WiseAnalytics | The advent of the (Big) Data Architect

Insights

The advent of the (Big) Data Architect

8 min read

By Julien Kervizic

About three years ago, Maxime Beauchemin wrote the “Rise of the data engineer”. Since then the Data Engineer job has become more and more complex, domain-specific expertise has also pushed for separate job functions such as Machine Learning Engineers and the cloud has pushed the boundary of the role towards DevOps and DataOps horizon.

At the same time, the need for data from a business and product perspective has pushed the role from being reporting and analysis oriented to being production and action-oriented. Data is now more and more, leveraged in real-time to produce real-time marketing triggers, machine learning models are created to produce product recommendations, …

This increase in the demand to leverage data, and in the amount of resources being committed to that goal has created the need for a new role, meant to oversee this transformation in the use of data from insights into production. This has given rise to the Data Architect, who faced with now a plethora of options is responsible for the different technology and integration choices to make this dream a reality.

While the role of a Data Architect can vary depending on the organization, it usually encompasses some of these components:

Help define the right choice of technology stack
Define the data structures and data-flows
Act as a technical product manager
People Management

The role of the data architect requires to be very close to both the business and the development side of the equation.

Technology Stack

DataStores:

Moving way from the traditional days of RDBMS, the choice for data-stores has now increased more than 10 folds. And the variety of options data-stores now offer multiple dimensions to evaluate:

Databases come in SQL and NoSQL variants, NoSQL variants are furthermore split in different types such as Column, Key-Value, Document, or Graph databases.
Databases can have SMP (Symmetric Multi-Processing) or MPP (Massively Parallel processing) engines such as Presto
Can be in memory such as Redis, MemSQL or Apache Ignite or leverage on-disk data to handle larger datasets
Can be having variants coded in different programming languages, such as Cassandra and Scylladb, offering a tradeoff between feature richness and performance
Can have varying degree in terms of throughput performance for read or write operation and fast access vs. latency in processing
Can be serving different areas of CAP theorem(Consistency, availability, partition tolerance)
Can be offered as a fully managed service from cloud providers such as Amazon Dynamodb or self-hosted
...

There is the choice of a growing number in terms of datastore and figuring out which one is fit for purpose for the specific project/product and the organization needs specific consideration. The role of the Data Architect is to understand the trade-offs between the different systems, their applications to the product/project, and the impact of introducing new components to the ecosystems and suggest the right course of action.

Message Brokers and Streams

Messages brokers and Streams are at the cornerstone of real-time data processing. There are a few main message and stream brokers out there:

Apache Kafka and RabbitMQ
Amazon SQS and Kinesis
Azure Service Bus and EventHub
Google Pub/Sub

Data architects need to understand the different features and trade-offs between these messages brokers, know how they should be configured, and establish patterns for using them.

Processing Layer

There are different choices to be made in the way the processing layer is set up, should jobs and applications run on bare metals, VMs, on an environment like Mesos or Yarn, run on containerized environment such as Kubernetes or run through Serverless functions or applications. Each of these has its’ own trade-off in terms of performance, ease of management, and level of control that they offer.

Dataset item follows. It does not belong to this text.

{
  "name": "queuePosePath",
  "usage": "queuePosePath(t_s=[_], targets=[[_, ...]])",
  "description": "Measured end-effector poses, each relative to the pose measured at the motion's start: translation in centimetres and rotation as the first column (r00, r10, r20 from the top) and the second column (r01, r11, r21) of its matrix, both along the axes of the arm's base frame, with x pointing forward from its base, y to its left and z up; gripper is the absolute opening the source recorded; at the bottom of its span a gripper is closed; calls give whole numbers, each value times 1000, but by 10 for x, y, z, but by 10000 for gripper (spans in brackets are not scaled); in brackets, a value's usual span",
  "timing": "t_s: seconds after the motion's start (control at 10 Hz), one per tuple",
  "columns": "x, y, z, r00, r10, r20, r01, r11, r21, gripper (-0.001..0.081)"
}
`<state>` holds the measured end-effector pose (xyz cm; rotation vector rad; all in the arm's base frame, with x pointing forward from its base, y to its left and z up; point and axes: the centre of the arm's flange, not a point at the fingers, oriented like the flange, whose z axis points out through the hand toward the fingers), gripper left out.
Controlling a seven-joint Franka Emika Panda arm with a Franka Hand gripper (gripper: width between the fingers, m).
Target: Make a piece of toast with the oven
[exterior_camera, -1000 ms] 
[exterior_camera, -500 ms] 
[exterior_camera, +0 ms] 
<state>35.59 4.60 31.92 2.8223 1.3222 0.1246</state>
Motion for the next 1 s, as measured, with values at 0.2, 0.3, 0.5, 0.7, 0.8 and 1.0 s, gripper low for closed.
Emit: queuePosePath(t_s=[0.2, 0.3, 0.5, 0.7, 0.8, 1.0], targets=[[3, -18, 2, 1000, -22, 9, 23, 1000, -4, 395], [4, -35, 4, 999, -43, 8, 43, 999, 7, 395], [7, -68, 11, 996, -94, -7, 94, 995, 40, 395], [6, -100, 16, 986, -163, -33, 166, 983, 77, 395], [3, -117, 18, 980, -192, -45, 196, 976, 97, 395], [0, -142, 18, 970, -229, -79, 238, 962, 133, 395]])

On top of this, decisions need to be made on the type of processing framework to use, should a well known but not extremely scalable framework such as Pandas be used, more distributed abstraction such as Dask or Apache Spark be used, or perhaps Map Reduce would be more appropriate.

ETL & Data Orchestration

There are quite a few choices to be made around how data is sourced and ETL/ELT is done and orchestrated.

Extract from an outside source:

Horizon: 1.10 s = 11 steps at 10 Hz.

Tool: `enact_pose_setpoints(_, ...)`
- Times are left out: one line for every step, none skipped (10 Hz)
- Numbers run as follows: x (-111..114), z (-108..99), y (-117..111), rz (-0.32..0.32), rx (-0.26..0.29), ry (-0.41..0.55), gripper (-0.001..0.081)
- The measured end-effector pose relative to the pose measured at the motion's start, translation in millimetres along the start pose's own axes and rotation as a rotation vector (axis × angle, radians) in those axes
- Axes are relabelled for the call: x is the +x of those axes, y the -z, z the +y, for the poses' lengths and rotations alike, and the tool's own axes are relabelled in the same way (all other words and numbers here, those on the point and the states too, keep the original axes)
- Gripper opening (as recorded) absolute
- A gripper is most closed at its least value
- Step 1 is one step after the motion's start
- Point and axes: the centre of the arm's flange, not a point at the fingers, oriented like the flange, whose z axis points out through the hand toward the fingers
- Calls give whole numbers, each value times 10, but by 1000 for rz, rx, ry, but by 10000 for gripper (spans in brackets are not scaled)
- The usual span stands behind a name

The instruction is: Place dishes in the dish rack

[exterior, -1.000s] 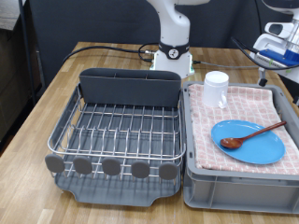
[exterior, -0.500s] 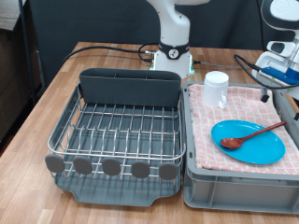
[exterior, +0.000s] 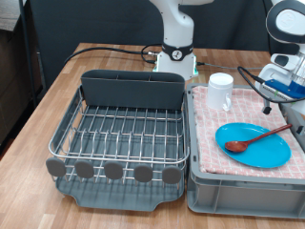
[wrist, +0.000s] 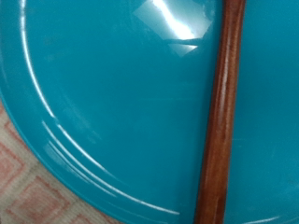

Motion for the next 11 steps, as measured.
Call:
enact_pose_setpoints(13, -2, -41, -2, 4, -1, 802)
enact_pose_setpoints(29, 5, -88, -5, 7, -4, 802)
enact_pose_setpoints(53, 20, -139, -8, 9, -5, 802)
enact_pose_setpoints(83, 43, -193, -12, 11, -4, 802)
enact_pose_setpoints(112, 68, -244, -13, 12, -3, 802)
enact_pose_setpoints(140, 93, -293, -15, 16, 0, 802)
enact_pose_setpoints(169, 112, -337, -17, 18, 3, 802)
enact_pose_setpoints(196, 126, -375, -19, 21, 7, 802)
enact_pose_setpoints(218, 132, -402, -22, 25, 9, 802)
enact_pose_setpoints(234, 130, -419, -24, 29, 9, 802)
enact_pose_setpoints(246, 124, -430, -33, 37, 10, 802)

Do you use a built-in ETL tool such as Microsoft SSIS or Oracle Data Integrator, a cloud-based ETL tool such as Azure Data Factory or Amazon Glue, an auto ETL such as FiveTran or Alooma to get your raw data or an open-source tool such as Singer.

Or rather rely on custom code, where choice needs to be made on whether to rely on cron jobs, triggers such as file drop triggers, use a workflow tool such as Airflow, Luigi, Prefect or rely on cloud workflow management tool such as Azure logic app.

Peripheral Applications:

In certain situations, the Data Architect might be responsible for some peripheral applications, that either consume or surface data (or both). These can involve, business intelligence tooling, marketing automation tool, micro-services, customer and data management platforms, …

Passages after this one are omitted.